As local leaders you must develop a quick method of delivering your message to the membership. An E-Mail list was created in Trenton and employees posted the E-Mail on makeshift bulletin boards. Over sixty percent of the Trenton members have E-Mail. The Postal Service became dependent upon the local’s E-Mail network to deliver the messages of where and when to receive the antibiotics so desperately needed to save lives. The local’s web page also played an important part in assisting delivery of important information. The local union office became the command post for all employees to call and receive up to date information.

The Postal Service was unable to reach employees during the Trenton anthrax attack. The local’s union membership list then came into play. Locals should update and maintain their membership lists and should also attempt to include member’s phone numbers and email addresses.

It is important that this information be maintained outside the Postal Facility. Once a facility is closed due to anthrax, or another biological/chemical agent, the facility becomes off limits and you cannot access your information. Grievances and other important information should be housed off site and away from these facilities.

Overall, the postal service failed miserably when it came to doing the right thing during the Trenton Anthrax Attack. Some of the “lowlights” are:

Postal Management must be held accountable for their actions, and the most effective method is to expose them in the media. Local unions should develop media contacts. The media wants to hear from the union with their version of the events. You must make it as humanistic as possible, detailing the hardships imposed upon employees, the illness, lack of medical care and lack of urgency on behalf of the Postal Service. A press release should be prepared and faxed or emailed to all the news stations and newspapers. The media is also a crucial element in my email network.

Another key is development of a relationship with your political leaders. This includes the mayor, city council, congresswomen/congressmen, senators and staff members. If and when a crisis hits, reach out to them to assist in getting the members the needed medical treatment and support. They will respond! This can effectively result in positive media coverage. As a priority, I keep all my elected officials updated through phone calls, emails and faxes.

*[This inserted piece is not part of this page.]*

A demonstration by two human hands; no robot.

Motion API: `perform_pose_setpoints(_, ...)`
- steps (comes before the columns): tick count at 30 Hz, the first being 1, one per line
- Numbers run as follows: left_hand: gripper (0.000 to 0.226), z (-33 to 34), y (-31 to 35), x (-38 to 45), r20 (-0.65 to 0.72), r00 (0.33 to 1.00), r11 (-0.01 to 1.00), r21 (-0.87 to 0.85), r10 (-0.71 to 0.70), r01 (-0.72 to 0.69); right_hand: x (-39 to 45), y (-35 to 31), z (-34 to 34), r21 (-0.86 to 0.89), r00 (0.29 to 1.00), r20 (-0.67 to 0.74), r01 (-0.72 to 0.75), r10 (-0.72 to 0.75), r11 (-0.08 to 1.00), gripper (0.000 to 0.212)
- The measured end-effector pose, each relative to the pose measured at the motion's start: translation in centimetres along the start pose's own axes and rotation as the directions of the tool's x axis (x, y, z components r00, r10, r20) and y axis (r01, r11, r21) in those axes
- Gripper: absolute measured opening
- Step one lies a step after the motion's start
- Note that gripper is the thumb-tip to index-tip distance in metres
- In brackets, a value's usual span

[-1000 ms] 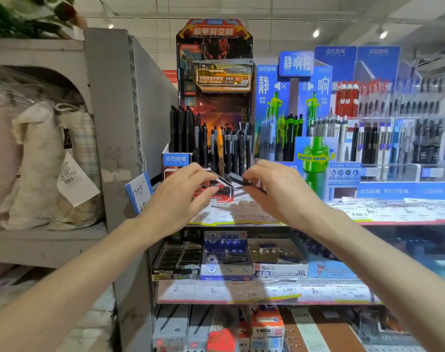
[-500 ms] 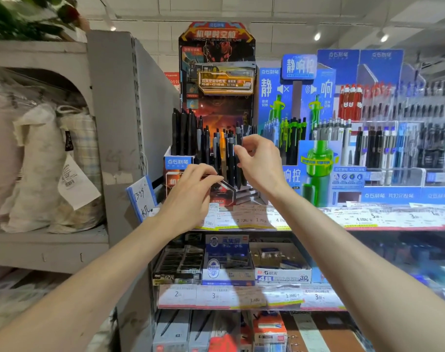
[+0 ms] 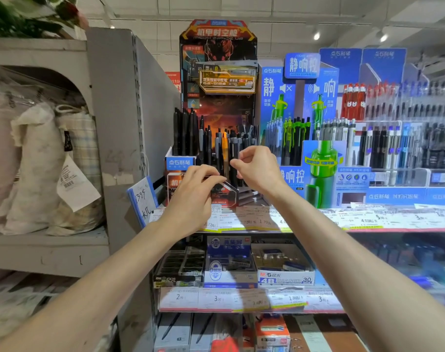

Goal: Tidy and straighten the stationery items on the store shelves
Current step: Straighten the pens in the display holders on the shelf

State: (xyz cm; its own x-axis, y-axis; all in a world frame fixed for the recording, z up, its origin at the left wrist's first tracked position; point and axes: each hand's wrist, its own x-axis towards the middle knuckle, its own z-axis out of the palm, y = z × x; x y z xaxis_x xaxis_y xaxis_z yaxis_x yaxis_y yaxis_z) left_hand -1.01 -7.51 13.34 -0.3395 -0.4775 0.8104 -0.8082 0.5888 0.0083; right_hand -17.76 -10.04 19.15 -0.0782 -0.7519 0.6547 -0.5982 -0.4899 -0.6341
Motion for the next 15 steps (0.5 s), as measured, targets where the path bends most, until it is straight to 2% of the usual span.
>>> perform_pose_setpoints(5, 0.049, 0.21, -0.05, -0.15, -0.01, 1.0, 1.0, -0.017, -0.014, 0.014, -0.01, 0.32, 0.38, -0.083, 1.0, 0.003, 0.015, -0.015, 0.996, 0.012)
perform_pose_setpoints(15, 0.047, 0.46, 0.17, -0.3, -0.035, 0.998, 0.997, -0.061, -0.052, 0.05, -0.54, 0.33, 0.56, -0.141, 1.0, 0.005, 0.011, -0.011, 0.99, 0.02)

Two days after the shut down of the anthrax contaminated P&DC a union meeting was held. The New Jersey Board of Health, US Postal Service and the APWU Safety and Health Department were all invited to update the members and to answer any of their medical questions. The following month the CDC was in attendance to bring them up to speed.

As you can see a comprehensive plan must be developed and implemented when a scare or attack takes place. I have raised this issue at many APWU assemblies as well as our state convention in NJ. All locals will require assistance, whether small or large. The APWU must also have an Emergency Preparedness Plan with representatives available to assist locals. This plan would include:

The locals should not rely upon Washington or the Regional Coordinators for assistance; they should provide what is necessary at the onset of the emergency.

These plans cannot be developed during the crisis or put into motion without careful and adequate preparation and proper funding.

With the deployment of the new Bio-Detection & Air Filtration Systems more plants will be subject to shut downs due to these systems’ activation. The new systems will detect DNA forcing the local health department to grow cultures to see if the spores are alive. This will definitely cause a disruption in the post office operations.